Aim of the task — Copy, from the material below, each line where "geometry" shows up.
[Records Boundary: Start]
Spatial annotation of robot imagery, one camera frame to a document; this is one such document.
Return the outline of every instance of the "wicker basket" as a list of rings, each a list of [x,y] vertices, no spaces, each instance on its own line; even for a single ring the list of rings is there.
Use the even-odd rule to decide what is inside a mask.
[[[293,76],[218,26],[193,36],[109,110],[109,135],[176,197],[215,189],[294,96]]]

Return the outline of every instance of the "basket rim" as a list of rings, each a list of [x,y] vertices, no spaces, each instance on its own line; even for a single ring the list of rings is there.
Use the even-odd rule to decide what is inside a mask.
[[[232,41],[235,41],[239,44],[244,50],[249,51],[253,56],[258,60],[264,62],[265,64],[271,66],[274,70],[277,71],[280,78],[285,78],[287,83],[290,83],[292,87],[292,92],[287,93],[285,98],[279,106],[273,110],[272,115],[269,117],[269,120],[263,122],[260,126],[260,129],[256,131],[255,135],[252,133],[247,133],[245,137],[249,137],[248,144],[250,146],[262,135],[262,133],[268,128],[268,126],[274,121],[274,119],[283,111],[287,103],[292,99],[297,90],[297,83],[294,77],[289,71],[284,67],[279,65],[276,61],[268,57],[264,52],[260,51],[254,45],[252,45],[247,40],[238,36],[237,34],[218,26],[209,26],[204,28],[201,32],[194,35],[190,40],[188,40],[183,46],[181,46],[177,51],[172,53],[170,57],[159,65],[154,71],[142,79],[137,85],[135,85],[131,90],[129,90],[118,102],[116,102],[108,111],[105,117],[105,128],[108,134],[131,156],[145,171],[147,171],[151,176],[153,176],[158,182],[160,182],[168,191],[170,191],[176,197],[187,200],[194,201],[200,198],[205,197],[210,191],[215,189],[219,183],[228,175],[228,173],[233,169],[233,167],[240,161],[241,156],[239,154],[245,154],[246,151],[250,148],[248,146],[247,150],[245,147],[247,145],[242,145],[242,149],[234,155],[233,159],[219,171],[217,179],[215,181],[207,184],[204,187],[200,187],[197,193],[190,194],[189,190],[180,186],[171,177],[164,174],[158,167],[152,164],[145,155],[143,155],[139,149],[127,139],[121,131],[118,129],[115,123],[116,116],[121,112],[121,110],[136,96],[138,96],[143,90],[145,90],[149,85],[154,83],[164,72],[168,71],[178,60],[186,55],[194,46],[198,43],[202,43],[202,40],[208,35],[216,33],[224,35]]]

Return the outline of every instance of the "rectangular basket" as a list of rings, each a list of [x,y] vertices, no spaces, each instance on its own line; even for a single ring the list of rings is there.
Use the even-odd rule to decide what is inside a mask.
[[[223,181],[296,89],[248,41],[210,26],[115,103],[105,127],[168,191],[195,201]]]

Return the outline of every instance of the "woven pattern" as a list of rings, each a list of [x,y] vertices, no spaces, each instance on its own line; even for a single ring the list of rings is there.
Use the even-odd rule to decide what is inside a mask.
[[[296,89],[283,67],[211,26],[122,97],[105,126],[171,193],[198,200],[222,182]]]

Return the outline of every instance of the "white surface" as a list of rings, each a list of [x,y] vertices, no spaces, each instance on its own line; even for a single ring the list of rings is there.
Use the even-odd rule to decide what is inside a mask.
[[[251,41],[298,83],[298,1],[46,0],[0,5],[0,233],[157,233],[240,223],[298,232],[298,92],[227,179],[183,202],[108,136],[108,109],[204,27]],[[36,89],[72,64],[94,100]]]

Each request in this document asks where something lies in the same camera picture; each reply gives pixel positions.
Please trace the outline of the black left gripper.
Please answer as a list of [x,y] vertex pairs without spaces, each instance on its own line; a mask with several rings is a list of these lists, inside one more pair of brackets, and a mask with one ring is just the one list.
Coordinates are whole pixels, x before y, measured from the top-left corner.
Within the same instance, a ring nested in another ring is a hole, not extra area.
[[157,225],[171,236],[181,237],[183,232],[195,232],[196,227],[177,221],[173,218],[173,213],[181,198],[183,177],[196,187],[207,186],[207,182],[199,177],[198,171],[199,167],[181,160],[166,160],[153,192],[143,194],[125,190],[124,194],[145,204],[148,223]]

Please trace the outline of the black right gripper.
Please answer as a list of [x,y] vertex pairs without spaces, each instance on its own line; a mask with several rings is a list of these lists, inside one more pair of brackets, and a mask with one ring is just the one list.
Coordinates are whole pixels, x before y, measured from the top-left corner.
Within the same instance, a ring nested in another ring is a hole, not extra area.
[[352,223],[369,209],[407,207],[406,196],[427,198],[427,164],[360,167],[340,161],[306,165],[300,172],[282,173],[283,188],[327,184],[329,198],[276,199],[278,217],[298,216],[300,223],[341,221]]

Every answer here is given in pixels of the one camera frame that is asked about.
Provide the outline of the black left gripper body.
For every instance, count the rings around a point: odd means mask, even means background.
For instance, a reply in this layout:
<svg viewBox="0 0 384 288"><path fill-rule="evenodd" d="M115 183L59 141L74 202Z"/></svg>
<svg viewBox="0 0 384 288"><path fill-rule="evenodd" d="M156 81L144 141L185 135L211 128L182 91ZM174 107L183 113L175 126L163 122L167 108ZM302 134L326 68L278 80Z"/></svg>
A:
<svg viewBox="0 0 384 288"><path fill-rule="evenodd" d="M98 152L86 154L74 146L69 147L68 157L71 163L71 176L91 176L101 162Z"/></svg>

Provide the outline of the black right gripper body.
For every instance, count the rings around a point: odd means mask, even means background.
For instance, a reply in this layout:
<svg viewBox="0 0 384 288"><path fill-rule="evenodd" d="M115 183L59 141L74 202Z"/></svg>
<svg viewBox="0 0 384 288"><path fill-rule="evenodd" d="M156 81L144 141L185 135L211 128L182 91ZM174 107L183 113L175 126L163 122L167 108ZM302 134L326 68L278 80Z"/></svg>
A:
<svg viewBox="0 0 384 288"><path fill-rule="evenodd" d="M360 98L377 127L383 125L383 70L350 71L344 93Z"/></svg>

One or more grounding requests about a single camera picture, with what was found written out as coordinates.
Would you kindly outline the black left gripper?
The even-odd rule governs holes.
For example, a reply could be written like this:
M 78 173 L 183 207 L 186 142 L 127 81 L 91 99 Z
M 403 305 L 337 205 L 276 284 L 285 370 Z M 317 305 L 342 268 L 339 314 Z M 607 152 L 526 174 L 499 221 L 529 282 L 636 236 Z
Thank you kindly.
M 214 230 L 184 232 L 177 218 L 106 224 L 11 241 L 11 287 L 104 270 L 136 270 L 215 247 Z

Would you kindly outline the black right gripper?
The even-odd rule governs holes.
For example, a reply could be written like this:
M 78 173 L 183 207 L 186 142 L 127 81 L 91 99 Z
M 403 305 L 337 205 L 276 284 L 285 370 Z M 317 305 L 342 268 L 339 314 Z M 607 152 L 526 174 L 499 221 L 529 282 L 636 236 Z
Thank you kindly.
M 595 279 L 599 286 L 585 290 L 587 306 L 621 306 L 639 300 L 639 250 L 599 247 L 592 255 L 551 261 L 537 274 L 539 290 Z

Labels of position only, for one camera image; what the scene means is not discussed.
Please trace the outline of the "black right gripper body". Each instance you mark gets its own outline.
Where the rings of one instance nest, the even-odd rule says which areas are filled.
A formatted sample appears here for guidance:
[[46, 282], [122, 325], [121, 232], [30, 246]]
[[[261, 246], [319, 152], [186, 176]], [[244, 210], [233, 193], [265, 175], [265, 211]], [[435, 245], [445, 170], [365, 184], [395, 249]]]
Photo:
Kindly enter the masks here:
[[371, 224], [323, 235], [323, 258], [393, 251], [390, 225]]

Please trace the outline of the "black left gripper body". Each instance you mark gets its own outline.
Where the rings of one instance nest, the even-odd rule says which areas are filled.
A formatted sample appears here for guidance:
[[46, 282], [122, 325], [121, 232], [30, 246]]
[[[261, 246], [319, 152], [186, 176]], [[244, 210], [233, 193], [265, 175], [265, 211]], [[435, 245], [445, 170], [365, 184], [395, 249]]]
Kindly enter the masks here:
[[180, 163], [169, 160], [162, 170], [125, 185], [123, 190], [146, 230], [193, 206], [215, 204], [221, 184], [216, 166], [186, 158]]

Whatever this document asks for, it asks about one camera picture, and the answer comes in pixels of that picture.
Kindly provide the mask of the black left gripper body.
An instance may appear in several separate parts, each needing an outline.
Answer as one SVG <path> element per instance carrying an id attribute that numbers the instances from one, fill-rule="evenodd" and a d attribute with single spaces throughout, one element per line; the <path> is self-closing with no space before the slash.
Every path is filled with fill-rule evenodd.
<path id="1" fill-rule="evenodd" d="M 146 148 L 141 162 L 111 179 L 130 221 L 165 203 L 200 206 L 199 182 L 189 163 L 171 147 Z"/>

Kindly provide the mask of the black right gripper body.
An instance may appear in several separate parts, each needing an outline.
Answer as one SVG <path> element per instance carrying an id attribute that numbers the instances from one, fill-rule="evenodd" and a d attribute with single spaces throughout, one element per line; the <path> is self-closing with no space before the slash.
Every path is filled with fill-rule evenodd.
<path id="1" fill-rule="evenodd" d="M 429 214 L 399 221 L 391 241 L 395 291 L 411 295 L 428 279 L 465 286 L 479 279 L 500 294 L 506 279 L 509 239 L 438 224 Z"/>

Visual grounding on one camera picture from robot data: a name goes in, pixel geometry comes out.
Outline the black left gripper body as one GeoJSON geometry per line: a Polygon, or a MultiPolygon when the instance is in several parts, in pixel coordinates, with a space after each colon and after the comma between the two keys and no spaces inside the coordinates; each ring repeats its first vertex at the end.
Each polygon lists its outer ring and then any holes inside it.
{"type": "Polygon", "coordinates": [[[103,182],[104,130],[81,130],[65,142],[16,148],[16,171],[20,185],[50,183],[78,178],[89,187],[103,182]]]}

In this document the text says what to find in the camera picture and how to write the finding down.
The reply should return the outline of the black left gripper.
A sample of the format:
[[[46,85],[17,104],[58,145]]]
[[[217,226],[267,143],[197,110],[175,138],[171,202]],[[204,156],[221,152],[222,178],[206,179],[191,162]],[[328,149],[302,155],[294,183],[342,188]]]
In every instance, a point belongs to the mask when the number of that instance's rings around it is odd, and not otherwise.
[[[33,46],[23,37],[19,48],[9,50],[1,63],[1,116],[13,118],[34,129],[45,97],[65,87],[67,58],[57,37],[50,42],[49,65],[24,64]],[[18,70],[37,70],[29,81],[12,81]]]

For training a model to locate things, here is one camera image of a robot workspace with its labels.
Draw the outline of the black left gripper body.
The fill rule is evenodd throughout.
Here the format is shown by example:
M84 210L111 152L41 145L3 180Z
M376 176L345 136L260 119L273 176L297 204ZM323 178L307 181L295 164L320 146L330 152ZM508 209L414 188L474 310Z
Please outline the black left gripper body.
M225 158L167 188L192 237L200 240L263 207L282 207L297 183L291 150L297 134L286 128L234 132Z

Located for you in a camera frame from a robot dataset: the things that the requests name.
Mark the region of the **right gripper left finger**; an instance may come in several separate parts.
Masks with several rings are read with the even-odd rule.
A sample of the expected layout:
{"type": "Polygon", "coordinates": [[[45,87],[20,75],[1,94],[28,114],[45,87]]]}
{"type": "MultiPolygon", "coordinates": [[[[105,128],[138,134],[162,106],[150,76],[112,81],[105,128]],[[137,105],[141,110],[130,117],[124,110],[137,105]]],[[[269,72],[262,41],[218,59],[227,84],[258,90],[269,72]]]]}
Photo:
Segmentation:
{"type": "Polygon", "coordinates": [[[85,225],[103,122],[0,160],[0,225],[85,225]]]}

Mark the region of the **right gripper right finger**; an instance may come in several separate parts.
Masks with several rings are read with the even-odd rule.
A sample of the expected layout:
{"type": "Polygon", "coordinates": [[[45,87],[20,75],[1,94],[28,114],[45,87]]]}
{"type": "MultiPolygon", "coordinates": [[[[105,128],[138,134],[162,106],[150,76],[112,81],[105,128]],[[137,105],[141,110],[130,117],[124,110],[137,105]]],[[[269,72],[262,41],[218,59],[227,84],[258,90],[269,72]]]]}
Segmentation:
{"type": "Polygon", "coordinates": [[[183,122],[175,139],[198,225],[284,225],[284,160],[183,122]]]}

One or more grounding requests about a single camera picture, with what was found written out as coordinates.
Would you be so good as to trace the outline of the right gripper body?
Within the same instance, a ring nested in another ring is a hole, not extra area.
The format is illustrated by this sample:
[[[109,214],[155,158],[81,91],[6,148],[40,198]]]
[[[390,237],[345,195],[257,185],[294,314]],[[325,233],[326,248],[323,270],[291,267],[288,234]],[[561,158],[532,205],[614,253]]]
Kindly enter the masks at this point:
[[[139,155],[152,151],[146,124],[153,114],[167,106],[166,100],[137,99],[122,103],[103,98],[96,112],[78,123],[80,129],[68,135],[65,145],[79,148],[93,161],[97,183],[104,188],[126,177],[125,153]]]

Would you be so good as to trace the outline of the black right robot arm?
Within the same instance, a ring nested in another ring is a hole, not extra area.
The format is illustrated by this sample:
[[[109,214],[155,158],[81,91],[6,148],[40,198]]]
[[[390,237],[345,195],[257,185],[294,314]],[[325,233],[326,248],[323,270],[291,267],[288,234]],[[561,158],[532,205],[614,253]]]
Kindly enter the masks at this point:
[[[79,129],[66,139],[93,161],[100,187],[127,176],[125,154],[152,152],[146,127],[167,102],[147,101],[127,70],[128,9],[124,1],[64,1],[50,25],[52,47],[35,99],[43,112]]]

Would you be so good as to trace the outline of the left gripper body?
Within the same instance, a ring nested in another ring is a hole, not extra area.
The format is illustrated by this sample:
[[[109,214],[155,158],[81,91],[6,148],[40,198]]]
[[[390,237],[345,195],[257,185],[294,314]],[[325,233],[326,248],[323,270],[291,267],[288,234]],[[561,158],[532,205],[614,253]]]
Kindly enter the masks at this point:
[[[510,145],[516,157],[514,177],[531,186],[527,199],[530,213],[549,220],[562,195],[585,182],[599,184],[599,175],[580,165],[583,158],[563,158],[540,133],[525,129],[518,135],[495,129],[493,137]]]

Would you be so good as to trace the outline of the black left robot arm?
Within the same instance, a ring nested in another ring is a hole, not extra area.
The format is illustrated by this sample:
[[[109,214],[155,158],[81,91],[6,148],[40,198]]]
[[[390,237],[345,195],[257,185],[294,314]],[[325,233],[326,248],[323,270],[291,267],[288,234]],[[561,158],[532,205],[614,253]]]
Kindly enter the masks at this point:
[Records Boundary: End]
Completed exercise —
Visual grounding on one camera picture from robot data: a name goes in, pixel geometry comes out.
Outline the black left gripper body as one GeoJSON geometry per line: a Polygon, or a MultiPolygon when the instance is in several parts, in pixel coordinates, with a space after each colon and after the comma between the two keys and no spaces inside the coordinates; each ring repeats its first vertex at the end.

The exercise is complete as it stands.